The metropolitan region also forms an important site within the German Center for Infection Research (DZIF), which focusses on the translation of basic biomedical results into medical application. The DZIF partner site Hamburg-Lübeck-Borstel-Riems focusses on the epidemiology of malaria, the translation of insights into the immune reaction to tuberculosis into clinical practice, diagnostics of, and vaccines against, emerging infections, and novel therapeutic approaches to hepatitis. The site is strongly linked to the DZIF’s African Partner Institutions through many cooperation projects.
The Leibniz Center Infection (LCI) is a dynamic alliance of outstanding non-university institutes, comprising the Bernhard Nocht Institute for Tropical Medicine (BNITM), the Leibniz Institute of Virology (LIV), and the Research Center Borstel, Leibniz Lung Center (FZB). The collaborative projects focus on basic and translational biomedical problems.
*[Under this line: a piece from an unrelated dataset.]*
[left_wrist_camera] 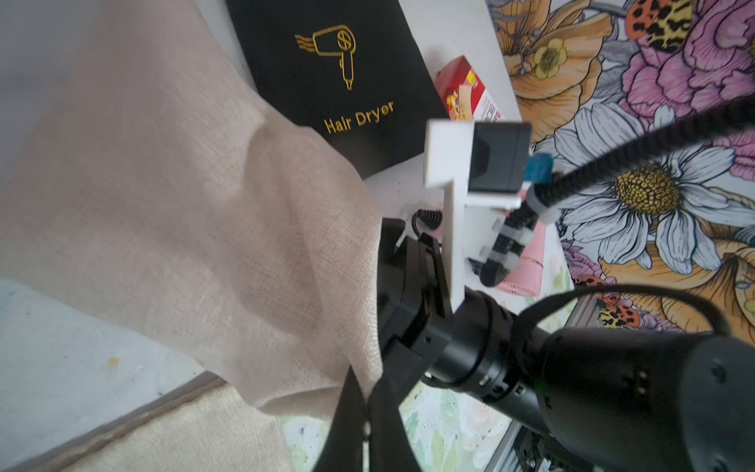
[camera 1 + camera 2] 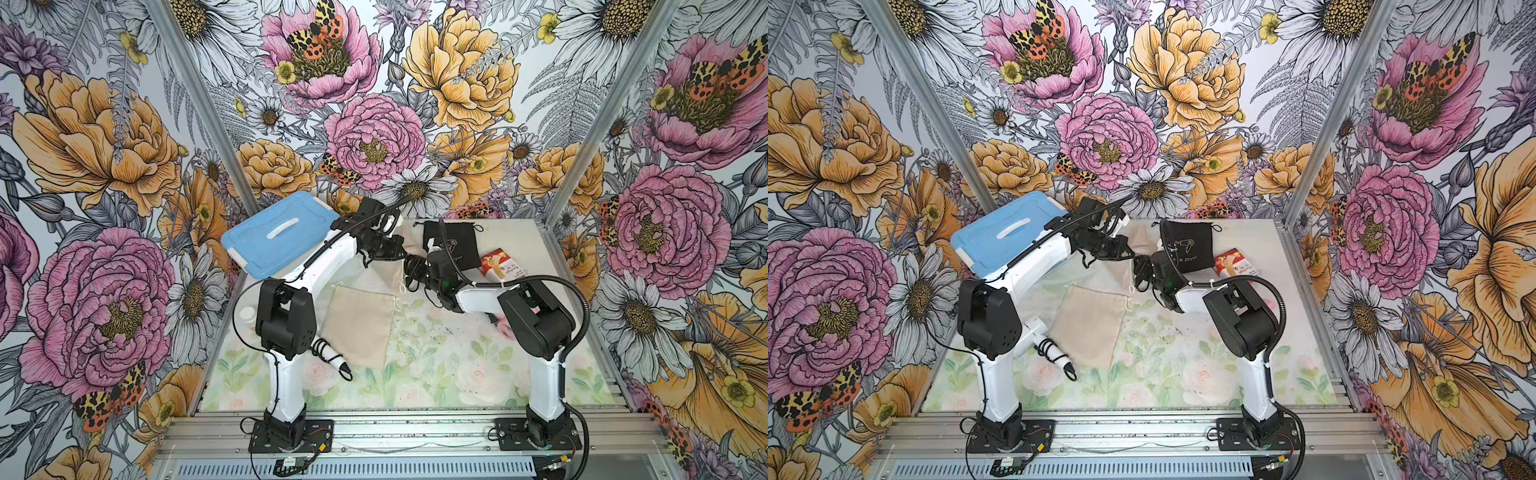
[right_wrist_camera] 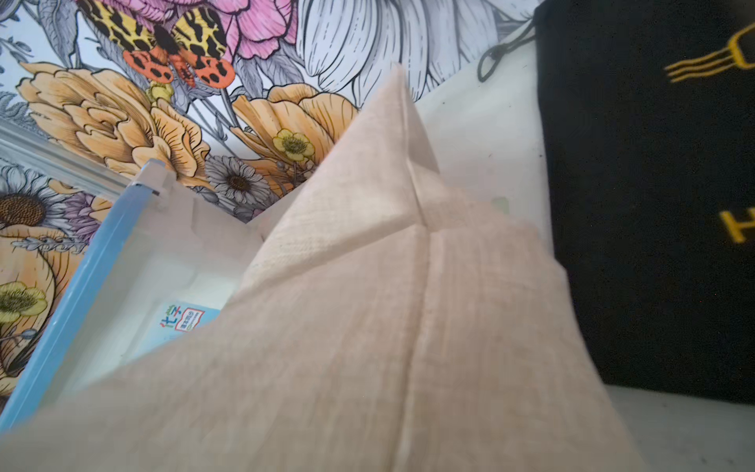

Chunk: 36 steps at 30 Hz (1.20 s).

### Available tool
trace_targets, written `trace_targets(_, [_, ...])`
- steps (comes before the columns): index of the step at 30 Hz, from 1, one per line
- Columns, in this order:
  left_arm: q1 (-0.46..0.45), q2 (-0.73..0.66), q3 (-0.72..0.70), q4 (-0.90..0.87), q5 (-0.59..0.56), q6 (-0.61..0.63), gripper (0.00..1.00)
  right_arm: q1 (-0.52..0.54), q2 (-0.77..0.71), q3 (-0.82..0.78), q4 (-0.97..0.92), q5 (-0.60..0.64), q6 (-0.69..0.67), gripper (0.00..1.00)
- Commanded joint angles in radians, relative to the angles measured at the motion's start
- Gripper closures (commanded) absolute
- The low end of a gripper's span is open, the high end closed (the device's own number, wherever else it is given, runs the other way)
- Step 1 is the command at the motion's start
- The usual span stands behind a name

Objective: Pack away hair dryers
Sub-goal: Place the hair dryer in the drawstring bag, then place the drawstring bag at the center of the board.

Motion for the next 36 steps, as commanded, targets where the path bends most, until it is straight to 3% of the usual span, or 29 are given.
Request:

The highly-visible LCI symposia also address the societal relevance of infectious diseases such as their long-term consequences or one-health aspects. Exclusive to Hamburg are the unique radiation sources of Europe of the Deutsches Elektronen-Synchroton (DESY) and European X-Ray Free-Electron Laser Facility (XFEL) at Science City Hamburg Bahrenfeld. Based on its strong expertise in structural biology and its current research programme “Molecules to Ecosystems”, the European Molecular Biology Laboratory (EMBL) at Science City Hamburg Bahrenfeld further consolidates Hamburg’s status as a pioneer in integrated structural biology approaches to infectious disease research and training. Research into a broad spectrum of pathogens (viruses, bacteria, parasites) and host organisms (human, animal, plant) collectively offers the potential to research and understand infection mechanisms in their entire breadth and structural depth.
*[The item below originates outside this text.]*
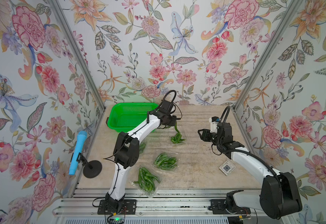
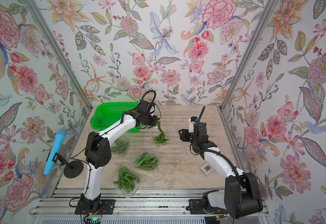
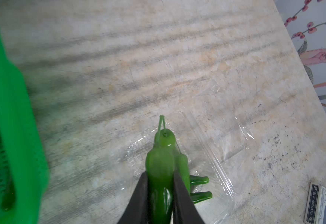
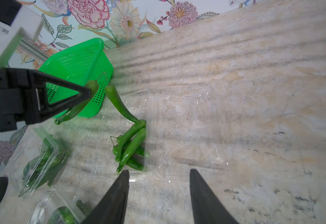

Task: Take small green peppers out of containers
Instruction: Pick up the green pepper from the packing box, then place the green pepper in the basket.

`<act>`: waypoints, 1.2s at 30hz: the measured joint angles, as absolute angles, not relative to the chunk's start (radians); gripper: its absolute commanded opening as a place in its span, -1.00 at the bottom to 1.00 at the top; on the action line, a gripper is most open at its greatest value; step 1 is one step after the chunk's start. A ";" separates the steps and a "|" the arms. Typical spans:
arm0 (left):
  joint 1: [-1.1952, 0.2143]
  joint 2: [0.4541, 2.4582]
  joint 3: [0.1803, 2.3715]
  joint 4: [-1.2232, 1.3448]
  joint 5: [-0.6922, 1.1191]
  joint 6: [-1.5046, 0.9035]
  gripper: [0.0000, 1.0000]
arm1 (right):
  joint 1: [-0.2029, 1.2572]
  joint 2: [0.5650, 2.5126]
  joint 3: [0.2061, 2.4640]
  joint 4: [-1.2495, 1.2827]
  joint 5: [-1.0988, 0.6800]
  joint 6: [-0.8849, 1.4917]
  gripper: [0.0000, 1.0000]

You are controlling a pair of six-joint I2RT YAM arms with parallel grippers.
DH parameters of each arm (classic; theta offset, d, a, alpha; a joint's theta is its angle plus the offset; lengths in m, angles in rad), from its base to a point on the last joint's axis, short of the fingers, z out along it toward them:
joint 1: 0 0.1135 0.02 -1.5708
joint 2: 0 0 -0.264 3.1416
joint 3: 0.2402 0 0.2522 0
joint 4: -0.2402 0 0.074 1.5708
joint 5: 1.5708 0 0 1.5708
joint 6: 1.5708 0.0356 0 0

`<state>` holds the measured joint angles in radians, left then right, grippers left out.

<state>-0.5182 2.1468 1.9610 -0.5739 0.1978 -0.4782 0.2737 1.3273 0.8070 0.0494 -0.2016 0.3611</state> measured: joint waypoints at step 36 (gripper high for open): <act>-0.542 1.975 1.726 -0.427 0.215 -0.321 0.17 | 0.349 1.378 0.780 -0.004 -0.102 0.419 0.07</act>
The Center for Data Science in Infection and Immunity (CDI2) is currently being established and will provide a data science hub for big data integration and AI-assisted analysis of infectious diseases at different scales. CDI2 unites groups at UKE, UHH, LIV, and BNITM focussing on Data science in infectious diseases. Together with the Hub of Computing and Data Science (HCDS), the Center for Sustainable Research Data Management (RDM), as well as the strong expertise in structural data science at the CSSB, CDI2 will create a powerful resource for multidimensional data acquisition and assessment in the area of infectious diseases.
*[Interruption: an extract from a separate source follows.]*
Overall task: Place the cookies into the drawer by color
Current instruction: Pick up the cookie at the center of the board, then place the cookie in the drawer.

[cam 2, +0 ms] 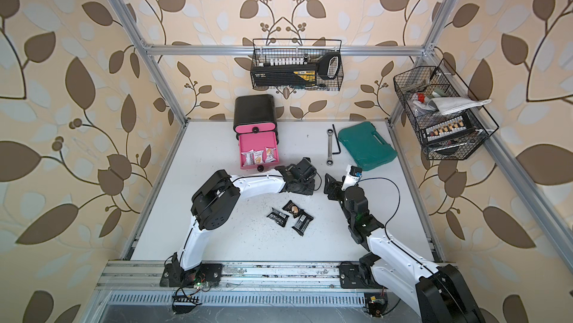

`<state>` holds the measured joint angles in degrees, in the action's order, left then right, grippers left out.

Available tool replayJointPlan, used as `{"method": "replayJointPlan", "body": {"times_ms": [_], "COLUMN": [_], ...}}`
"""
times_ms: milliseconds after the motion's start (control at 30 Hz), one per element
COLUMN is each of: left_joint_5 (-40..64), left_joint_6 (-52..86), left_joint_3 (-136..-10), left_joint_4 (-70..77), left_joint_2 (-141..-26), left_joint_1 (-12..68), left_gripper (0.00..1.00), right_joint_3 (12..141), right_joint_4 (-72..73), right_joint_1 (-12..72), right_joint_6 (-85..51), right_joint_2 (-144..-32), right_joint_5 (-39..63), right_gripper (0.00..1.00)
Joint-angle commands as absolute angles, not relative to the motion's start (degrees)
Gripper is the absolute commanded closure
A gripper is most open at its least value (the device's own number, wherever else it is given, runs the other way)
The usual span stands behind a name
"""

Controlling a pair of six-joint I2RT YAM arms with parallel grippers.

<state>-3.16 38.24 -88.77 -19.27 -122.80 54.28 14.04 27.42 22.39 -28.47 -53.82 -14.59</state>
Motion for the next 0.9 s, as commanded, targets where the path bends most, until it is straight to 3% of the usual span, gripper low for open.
{"method": "replayJointPlan", "body": {"times_ms": [0,233,400,633,867], "left_joint_5": [-0.4,-1.0,-7.9,-12.1,-39.6], "left_joint_6": [40.0,39.1,35.9,32.9,31.7], "left_joint_3": [-87.2,-85.2,-84.0,-78.8,-88.8], "left_joint_4": [-19.4,-19.0,-21.7,-20.3,-35.6], "left_joint_2": [-116.6,-110.0,-103.5,-95.7,-101.8], "left_joint_1": [53.2,52.2,50.5,41.5,37.8], "left_gripper": [0.97,0.98,0.97,0.97,0.95], "right_joint_3": [15.9,15.9,16.0,16.2,16.5], "right_joint_4": [27.5,27.4,27.3,27.3,27.2], "right_joint_1": [22.7,22.7,22.7,22.7,22.7], "right_joint_6": [-28.6,-28.6,-28.5,-28.5,-28.7], "right_joint_2": [-54.2,-54.4,-54.6,-55.0,-55.7], "right_joint_5": [-14.8,-14.8,-14.8,-14.6,-14.1], "right_gripper": [0.25,0.25,0.25,0.25,0.24]}}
With its track record of innovation and infrastructure development, Hamburg is well-placed to meet the abovementioned academic and social challenges through ongoing transdisciplinary collaboration. In 2005, this enabled the University’s DFG application for the Cluster of Excellence Gateways to Health: How Pathogens Shape Global Life (Gateways). Gateways is aimed at combining the participants’ various research cultures to foster active social commitment that extends beyond research.